Using A Memo Proposal To Organize Scholarly Writing

After an enlightening conversation yesterday with a colleague concerning the creation of a scholarly writing course, I thought I would share her method for organizing a scholarly article: The Memo Proposal.

I have adapted the memo for academic legal writing purposes.


To: Professor X
From: John Smith
Subject: Proposal for a Study of _________________
Date:


Background:
Provide a brief overview of the history of the law leading up to the problem.

Statement of the Problem:
Describe the problem.

Thesis/Proposed Solution:
Describe the workable standard, new legislation or court interpretation that will help alleviate the problem.

Scope:
State the focus of your article. What are the primary elements that you will concentrate on to substantiate your arguments?

Methods:
Describe where/how you will gather your information.

Schedule:
Note due dates for topic selection, preemption checks, outlines, drafts, and final paper.

Cost: 
Will there be costs associated with your research?

Specifications:
What are the parameters of the paper?

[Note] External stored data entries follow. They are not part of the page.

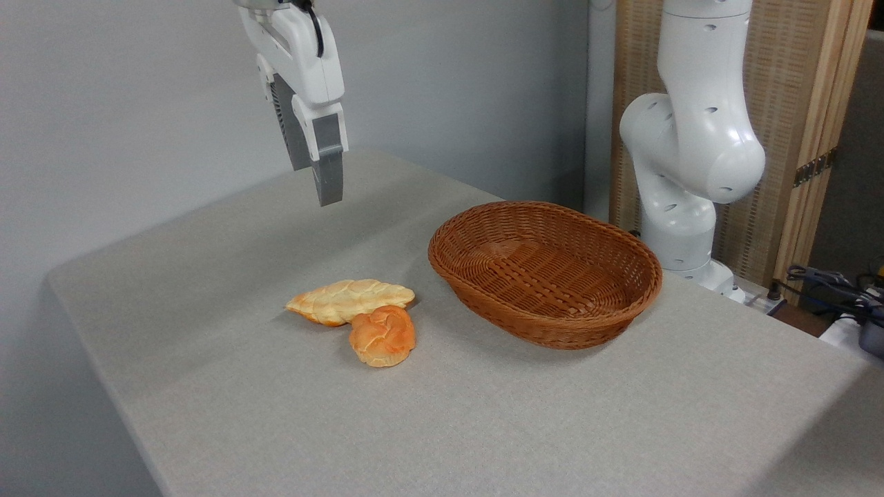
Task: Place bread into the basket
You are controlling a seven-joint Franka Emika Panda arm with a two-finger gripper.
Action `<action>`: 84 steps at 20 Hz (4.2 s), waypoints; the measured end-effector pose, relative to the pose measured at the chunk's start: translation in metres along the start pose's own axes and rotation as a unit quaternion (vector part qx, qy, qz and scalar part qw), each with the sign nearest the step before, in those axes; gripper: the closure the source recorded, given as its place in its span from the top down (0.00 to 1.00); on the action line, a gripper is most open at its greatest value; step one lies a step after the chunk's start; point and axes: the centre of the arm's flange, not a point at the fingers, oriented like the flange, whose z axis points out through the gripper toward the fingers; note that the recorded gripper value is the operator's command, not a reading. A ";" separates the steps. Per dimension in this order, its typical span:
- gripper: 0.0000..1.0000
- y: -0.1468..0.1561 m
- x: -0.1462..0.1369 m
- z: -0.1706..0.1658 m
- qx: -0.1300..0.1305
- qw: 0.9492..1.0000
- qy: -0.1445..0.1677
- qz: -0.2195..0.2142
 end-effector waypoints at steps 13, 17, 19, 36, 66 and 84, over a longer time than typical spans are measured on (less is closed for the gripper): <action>1.00 0.000 0.000 0.001 0.000 1.000 -0.001 0.000; 1.00 -0.001 0.001 0.002 -0.001 1.000 -0.002 0.000; 1.00 -0.001 0.001 0.002 -0.001 1.000 -0.002 0.000; 1.00 -0.001 0.001 0.002 -0.001 1.000 -0.002 0.000; 1.00 0.006 0.008 0.005 -0.003 1.000 -0.004 0.006; 1.00 0.004 0.005 0.006 -0.007 1.000 -0.008 0.003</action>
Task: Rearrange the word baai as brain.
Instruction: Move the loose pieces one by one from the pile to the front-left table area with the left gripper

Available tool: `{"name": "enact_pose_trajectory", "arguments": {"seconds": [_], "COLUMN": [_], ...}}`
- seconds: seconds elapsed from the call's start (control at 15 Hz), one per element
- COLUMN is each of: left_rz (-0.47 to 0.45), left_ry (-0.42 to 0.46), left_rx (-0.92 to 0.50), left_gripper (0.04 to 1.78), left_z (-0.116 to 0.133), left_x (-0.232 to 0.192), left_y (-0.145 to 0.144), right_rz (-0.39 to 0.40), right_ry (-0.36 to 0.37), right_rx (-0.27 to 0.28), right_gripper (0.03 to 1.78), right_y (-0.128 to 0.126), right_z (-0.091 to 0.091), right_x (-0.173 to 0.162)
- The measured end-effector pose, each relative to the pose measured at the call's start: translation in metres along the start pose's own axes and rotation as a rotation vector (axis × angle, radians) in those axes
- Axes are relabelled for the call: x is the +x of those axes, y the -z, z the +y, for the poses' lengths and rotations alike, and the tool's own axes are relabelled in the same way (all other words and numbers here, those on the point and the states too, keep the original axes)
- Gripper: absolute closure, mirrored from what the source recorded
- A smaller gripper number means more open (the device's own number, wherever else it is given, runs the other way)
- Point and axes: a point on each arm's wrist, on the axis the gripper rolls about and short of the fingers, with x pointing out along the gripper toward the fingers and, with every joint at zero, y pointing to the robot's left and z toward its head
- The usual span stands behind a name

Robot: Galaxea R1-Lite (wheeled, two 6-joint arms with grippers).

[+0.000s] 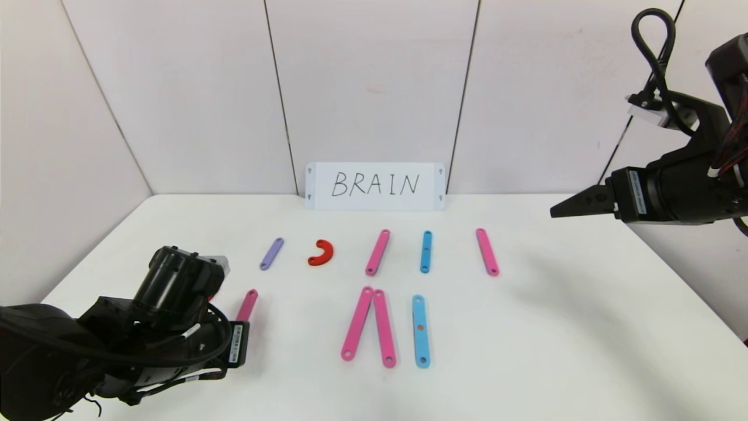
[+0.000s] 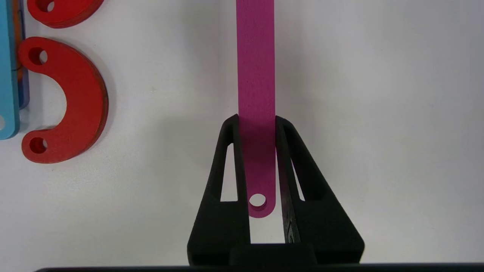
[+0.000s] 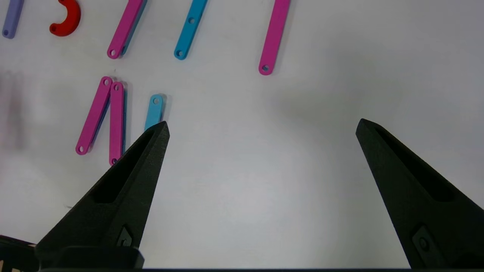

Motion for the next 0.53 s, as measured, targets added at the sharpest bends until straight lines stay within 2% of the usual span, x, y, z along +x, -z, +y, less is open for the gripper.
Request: {"name": "enact_pose_trajectory", "arguments": {"seconds": [0.2, 0.53], "left_rz": [0.023, -0.016], "left_ry": [-0.001, -0.042], "left_rx": [0.017, 0.014], "left_gripper": [1.55, 1.55], "left_z": [-0.004, -0.007], "left_x": [0.005, 0.020], "left_y": [0.005, 0.004], "right_rz": [0.002, 0.003], "right_ry": [0.000, 0.001], "right_rx": [-0.005, -0.009], "right_gripper": [0.08, 0.08], "right_y": [0.001, 0.001], "right_z": [0.000, 0.000], "right_x": [0.000, 0.000]}}
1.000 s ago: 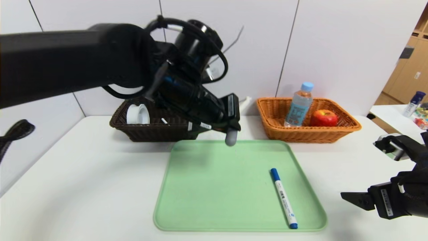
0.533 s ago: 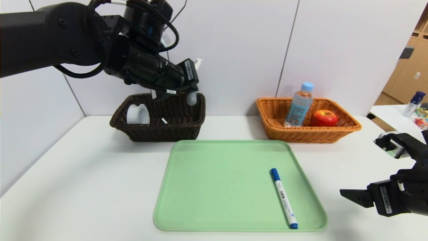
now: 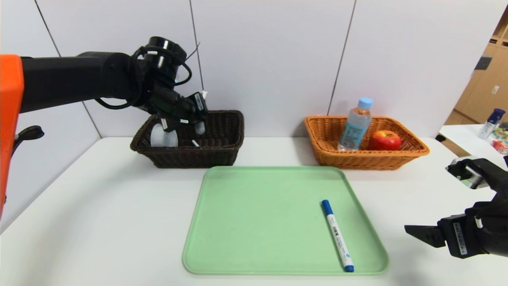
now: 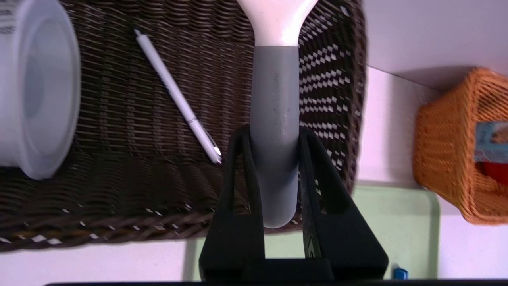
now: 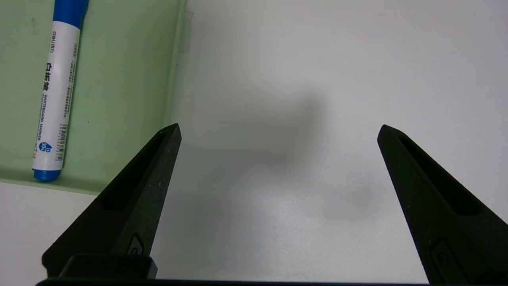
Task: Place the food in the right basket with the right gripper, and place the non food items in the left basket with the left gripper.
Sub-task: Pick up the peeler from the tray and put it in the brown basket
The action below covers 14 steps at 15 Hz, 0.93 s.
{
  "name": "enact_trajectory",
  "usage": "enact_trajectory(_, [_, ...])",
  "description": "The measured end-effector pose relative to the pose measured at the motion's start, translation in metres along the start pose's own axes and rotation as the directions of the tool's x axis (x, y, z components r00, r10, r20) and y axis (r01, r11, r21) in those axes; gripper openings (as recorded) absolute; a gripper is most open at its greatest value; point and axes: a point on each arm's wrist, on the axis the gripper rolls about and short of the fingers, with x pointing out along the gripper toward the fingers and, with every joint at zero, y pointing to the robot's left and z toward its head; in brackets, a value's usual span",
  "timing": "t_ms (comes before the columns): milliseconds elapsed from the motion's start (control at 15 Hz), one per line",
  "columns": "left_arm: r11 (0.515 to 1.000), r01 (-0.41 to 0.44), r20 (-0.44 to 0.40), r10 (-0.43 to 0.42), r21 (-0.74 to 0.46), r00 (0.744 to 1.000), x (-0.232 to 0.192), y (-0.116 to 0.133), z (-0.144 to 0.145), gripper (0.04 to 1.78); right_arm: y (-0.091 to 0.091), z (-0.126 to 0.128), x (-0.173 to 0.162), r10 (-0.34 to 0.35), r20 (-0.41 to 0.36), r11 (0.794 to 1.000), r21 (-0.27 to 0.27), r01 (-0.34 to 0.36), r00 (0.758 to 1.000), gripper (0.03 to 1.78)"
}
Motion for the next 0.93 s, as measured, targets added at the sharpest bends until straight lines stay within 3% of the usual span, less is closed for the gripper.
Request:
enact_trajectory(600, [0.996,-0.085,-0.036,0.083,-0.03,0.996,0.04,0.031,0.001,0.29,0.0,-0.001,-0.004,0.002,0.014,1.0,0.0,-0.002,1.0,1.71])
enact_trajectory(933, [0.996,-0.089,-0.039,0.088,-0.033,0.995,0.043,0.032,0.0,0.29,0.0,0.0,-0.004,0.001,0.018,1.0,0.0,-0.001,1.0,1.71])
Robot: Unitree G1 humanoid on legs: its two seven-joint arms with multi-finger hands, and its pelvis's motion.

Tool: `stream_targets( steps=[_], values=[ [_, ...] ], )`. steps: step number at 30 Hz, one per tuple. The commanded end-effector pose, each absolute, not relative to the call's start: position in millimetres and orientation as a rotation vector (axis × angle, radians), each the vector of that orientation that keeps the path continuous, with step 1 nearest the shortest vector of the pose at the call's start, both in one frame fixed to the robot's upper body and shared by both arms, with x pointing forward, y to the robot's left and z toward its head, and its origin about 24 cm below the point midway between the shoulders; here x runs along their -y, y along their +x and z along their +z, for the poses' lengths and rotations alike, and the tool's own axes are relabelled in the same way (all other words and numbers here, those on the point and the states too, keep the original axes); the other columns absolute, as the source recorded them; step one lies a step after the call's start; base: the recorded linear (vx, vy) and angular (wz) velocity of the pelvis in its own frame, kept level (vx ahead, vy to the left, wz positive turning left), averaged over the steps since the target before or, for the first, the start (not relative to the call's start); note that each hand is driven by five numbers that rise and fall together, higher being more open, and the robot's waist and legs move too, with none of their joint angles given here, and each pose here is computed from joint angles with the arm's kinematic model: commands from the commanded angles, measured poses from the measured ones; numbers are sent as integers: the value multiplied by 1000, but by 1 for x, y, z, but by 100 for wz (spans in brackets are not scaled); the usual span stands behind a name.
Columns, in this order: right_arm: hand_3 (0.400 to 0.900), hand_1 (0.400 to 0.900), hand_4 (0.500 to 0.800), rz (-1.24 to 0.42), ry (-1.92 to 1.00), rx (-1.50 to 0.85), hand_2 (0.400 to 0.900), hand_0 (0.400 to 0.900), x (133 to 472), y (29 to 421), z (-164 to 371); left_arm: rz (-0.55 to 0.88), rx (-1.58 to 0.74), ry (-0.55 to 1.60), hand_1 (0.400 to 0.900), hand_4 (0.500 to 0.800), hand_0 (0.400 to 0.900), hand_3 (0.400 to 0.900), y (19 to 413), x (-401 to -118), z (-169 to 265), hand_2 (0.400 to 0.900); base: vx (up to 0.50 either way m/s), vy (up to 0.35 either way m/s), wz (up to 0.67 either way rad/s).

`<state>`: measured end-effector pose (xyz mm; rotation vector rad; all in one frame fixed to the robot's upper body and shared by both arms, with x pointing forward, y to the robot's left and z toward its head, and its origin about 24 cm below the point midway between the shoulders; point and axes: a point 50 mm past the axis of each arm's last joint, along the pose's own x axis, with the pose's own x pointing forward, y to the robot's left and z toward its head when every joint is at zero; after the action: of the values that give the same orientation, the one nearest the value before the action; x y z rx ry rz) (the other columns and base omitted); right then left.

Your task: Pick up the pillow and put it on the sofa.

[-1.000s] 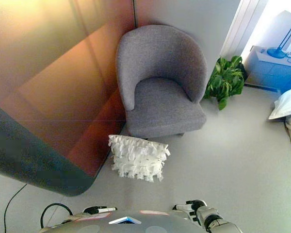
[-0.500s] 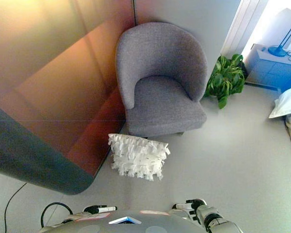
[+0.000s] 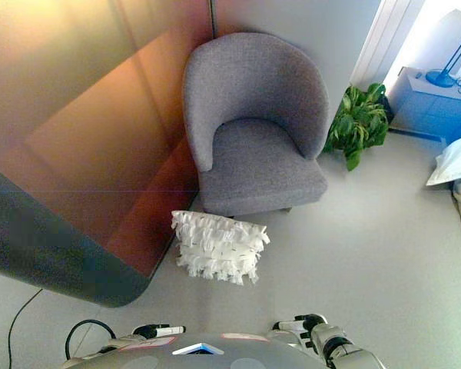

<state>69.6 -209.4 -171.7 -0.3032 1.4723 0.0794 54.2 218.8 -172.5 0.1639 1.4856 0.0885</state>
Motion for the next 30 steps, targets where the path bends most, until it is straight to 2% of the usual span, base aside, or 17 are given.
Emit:
stream_targets(
  steps=[1, 10, 14, 21, 26, 30],
  values=[
    [900, 900, 800, 84, -331, -1592, 900, 900, 215, 53, -173, 35, -1560, 215, 900, 800, 900, 900, 48, -212, -174, 900, 28, -153, -14],
    [900, 900, 800, 81, -402, -1545, 900, 900, 235, 69, -166, 110, -1484, 138, 900, 800, 900, 900, 68, -208, -173, 900, -12, -157, -33],
    [900, 900, 800, 57, -429, -1560, 900, 900, 250, 66, -164, 91, -1494, 100, 900, 800, 900, 900, 59, -204, -175, 900, 235, 186, -9],
    [900, 900, 800, 93, -452, -1526, 900, 900, 249, 68, -164, 106, -1540, 69, 900, 800, 900, 900, 43, -203, -177, 900, 377, 218, -11],
    [900, 900, 800, 118, -477, -1495, 900, 900, 237, 78, -165, 153, -1501, 56, 900, 800, 900, 900, 55, -211, -174, 900, 408, 270, -3],
    [900, 900, 800, 90, -451, -1470, 900, 900, 234, 81, -165, 121, -1497, 121, 900, 800, 900, 900, 68, -220, -170, 900, 379, 206, 31]
  ],
)
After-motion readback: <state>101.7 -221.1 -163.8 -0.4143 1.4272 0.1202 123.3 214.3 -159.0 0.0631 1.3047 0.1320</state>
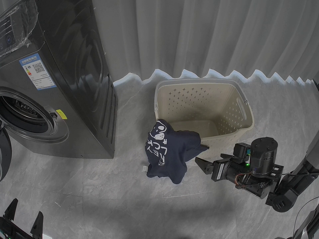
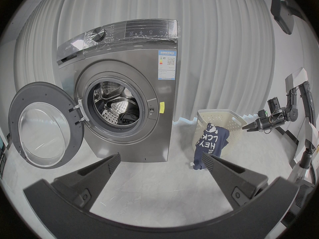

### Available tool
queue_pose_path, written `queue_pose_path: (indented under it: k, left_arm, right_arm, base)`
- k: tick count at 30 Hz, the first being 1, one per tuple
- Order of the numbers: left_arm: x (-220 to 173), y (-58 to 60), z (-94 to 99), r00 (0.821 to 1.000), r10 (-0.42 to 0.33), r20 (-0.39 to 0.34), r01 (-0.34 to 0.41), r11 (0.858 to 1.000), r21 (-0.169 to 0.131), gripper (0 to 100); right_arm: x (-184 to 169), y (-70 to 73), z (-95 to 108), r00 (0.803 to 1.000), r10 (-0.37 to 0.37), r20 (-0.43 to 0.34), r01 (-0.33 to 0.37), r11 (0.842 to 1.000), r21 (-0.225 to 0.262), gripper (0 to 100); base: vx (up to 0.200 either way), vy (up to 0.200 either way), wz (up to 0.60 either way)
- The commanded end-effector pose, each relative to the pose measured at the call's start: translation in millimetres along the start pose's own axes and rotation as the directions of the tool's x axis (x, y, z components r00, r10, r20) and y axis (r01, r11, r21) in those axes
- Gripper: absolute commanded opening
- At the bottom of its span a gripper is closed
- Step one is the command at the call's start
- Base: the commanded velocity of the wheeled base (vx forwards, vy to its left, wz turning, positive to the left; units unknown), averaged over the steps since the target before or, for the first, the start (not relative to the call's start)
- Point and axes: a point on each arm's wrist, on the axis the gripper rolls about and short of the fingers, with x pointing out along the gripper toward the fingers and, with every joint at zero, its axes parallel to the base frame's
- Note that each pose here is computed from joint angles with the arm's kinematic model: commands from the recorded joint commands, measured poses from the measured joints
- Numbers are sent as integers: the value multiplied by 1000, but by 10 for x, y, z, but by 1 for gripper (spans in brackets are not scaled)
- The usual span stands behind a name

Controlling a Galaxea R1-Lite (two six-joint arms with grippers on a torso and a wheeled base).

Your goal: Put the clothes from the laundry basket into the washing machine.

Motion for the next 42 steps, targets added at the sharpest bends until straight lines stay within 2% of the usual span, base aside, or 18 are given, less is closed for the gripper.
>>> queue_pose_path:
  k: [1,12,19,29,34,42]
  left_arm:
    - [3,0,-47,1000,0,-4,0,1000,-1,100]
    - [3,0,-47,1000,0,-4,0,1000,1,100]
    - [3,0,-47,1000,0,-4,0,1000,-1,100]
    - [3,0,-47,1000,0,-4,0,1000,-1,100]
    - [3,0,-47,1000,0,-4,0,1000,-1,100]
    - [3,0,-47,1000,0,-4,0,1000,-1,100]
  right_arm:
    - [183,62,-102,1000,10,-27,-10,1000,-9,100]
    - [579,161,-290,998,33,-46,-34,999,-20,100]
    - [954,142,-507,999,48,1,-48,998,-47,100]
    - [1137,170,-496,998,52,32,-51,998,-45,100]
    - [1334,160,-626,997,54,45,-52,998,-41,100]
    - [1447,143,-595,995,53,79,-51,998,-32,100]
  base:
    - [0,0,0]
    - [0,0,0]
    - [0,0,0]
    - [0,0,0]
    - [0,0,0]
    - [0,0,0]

What is the length and citation format?

My Qualifications:
Describe what makes you qualified to write this article.

Conclusion:
Why is this research necessary?


This is an exercise to make sure that students are on track and understand the task at hand. If the students can succinctly articulate the memo, it means that they understand the main parts of the writing process and practicalities associated with working under a deadline.

I plan to incorporate this exercise into my class as the narration to the detailed outline.